On Thu, Aug 9, 2012 at 10:06 AM, Philip Martin
<philip.martin_at_wandisco.com> wrote:
> Stefan Fuhrmann <stefan.fuhrmann_at_wandisco.com> writes:
>
>> On Wed, Aug 8, 2012 at 4:57 PM, Mark Moe <markmoe19_at_gmail.com> wrote:
>>> This would be useful for our us too. I would add "freeze" to the start and
>>> "unfreeze" to the end of the script we use to rsync a copy of our repo (and
>>> associated files) to an off-site network share.
>>
>> If freeze and unfreeze can be used quasi-independently,
>> there should be a way to "recover" (unfreeze) the FSFS
>> repo if the script using the new API failed.
>>
>> Maybe pass some string token to "freeze" and have an
>> API to read that token (returning NULL for non-frozen
>> repos).

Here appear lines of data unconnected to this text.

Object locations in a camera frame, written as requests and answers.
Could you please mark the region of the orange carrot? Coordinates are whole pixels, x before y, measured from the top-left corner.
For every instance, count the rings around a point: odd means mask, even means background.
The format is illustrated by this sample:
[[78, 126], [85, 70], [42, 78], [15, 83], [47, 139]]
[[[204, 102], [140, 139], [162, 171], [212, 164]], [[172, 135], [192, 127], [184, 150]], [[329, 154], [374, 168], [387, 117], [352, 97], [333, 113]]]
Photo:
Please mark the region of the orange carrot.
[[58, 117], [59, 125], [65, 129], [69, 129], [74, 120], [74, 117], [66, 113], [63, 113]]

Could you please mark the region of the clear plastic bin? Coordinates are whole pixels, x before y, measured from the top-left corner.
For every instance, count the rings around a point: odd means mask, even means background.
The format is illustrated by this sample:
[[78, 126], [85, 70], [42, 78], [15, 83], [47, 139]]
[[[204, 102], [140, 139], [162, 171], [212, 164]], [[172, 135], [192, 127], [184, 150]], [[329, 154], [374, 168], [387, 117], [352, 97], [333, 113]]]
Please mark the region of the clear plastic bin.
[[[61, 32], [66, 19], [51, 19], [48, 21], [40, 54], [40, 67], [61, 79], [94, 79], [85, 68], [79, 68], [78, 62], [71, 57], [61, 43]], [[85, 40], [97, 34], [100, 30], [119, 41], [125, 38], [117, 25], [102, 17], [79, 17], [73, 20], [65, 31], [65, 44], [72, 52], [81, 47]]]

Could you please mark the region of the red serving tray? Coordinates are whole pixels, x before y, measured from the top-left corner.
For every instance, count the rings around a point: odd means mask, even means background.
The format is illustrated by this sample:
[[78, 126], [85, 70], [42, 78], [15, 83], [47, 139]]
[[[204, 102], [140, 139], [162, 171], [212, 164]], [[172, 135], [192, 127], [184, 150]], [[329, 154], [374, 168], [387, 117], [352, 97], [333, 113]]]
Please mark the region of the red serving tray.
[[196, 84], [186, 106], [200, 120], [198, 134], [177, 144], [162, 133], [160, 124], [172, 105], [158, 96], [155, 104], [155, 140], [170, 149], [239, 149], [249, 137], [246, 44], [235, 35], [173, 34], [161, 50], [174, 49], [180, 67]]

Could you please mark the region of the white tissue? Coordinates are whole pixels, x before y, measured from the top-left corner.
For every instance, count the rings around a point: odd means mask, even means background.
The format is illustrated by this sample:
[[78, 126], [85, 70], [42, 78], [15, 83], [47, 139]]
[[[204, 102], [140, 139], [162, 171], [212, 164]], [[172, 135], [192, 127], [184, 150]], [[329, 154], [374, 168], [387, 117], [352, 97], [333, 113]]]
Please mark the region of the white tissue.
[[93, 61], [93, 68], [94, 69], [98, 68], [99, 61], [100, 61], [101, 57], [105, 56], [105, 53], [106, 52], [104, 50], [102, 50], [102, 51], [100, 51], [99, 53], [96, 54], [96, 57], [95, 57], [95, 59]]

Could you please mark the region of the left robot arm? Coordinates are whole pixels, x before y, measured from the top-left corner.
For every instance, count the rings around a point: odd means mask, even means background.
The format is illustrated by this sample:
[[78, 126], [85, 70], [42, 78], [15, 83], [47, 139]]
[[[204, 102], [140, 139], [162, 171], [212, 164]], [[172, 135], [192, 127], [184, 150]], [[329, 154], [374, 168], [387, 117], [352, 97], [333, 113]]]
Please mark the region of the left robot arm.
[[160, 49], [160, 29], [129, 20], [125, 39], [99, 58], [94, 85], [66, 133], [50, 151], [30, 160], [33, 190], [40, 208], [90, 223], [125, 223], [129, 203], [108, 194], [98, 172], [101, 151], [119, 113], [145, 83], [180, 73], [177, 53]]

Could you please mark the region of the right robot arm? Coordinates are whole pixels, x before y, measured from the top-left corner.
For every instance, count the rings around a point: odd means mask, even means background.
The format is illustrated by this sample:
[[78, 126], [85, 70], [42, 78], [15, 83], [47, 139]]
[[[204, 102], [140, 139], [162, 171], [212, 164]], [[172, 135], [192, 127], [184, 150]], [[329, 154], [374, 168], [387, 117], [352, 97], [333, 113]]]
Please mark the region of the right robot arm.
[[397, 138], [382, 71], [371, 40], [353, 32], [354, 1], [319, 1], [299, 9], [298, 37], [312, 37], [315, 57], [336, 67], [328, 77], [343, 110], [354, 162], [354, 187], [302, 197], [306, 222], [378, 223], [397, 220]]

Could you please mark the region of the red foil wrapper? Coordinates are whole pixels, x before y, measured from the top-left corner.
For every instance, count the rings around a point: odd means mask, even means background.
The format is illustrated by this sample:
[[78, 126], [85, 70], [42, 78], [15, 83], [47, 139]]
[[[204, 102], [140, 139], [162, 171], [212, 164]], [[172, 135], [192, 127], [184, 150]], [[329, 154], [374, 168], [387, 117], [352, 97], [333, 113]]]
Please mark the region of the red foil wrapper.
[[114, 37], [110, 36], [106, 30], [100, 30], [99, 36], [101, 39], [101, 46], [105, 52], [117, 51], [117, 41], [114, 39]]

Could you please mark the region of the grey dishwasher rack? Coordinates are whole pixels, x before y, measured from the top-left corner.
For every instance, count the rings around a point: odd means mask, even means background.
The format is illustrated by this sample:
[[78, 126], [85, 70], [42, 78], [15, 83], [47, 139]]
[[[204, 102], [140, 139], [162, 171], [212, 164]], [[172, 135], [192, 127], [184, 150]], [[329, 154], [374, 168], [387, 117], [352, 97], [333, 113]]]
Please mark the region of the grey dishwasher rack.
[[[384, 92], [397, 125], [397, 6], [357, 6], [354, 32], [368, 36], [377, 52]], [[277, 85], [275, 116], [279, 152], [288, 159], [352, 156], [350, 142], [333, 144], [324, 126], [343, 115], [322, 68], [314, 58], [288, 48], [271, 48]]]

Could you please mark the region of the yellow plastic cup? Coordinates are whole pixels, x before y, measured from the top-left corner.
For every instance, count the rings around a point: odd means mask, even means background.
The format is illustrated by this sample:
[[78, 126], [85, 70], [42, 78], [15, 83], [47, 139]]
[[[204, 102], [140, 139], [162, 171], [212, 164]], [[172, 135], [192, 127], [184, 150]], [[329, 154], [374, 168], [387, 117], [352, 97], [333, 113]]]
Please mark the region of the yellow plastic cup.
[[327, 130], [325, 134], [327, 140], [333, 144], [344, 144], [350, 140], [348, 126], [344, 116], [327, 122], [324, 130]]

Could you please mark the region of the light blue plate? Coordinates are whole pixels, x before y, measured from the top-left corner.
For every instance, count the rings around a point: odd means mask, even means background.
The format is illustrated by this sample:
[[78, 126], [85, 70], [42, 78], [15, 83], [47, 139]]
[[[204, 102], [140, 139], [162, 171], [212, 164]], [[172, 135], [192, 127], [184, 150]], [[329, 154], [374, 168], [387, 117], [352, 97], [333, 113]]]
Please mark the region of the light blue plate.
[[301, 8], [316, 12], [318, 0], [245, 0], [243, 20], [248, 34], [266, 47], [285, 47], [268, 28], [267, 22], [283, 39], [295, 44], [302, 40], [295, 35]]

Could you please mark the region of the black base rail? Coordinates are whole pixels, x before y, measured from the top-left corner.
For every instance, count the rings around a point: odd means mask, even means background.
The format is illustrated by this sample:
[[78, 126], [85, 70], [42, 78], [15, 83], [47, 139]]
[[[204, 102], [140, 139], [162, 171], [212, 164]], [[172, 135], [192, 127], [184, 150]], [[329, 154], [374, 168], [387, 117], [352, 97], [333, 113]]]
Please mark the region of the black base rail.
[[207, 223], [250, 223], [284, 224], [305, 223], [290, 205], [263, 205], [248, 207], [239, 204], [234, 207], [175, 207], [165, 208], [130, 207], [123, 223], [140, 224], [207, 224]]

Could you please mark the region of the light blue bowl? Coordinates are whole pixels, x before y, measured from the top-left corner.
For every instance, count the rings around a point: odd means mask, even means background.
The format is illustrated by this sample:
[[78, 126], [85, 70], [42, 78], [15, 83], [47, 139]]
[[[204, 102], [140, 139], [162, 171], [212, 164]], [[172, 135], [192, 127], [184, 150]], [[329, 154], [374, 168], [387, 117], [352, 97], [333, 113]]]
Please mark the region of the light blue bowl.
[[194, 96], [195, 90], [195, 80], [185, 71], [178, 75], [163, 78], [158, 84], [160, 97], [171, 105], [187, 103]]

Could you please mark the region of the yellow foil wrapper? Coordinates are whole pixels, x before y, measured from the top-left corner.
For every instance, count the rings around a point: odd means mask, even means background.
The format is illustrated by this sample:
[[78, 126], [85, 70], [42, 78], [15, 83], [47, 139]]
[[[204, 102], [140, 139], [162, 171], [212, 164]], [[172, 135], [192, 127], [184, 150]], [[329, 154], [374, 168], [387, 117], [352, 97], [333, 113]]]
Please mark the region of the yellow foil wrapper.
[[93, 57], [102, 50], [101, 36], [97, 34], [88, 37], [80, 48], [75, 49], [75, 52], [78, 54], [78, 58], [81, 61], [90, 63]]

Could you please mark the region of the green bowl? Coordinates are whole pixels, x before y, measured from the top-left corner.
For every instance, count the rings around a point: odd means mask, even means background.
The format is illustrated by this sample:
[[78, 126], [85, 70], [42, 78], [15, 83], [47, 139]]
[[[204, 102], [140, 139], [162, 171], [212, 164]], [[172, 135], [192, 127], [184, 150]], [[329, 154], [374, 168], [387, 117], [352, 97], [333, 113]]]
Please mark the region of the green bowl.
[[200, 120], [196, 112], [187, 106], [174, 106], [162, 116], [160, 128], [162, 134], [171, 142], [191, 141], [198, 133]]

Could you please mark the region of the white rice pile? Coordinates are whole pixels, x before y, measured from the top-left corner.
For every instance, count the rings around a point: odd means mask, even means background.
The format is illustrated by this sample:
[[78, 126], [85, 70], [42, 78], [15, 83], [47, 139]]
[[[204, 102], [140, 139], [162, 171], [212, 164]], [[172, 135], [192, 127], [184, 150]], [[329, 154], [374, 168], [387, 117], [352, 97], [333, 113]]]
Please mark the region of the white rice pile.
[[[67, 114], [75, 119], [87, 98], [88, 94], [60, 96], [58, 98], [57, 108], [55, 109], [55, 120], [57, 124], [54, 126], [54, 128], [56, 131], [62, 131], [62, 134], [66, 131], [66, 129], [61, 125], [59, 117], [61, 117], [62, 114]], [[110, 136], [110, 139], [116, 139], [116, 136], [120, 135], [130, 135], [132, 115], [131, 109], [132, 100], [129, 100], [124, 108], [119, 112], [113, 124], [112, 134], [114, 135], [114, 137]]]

Some user-specific watchdog / recovery logic
>> may then decide whether to call unfreeze or not.
>
> The freeze-lock is similar to a write-lock: it exists for the duration
> of the process that creates it. For scripts my trial freeze-program has
> an interface like:
>
> freeze-program repo [repo ...] -c command [arg ...]
>
> which freezes a number of repositories and then runs the given command.
> When the freeze-program exits the repositories are unfrozen.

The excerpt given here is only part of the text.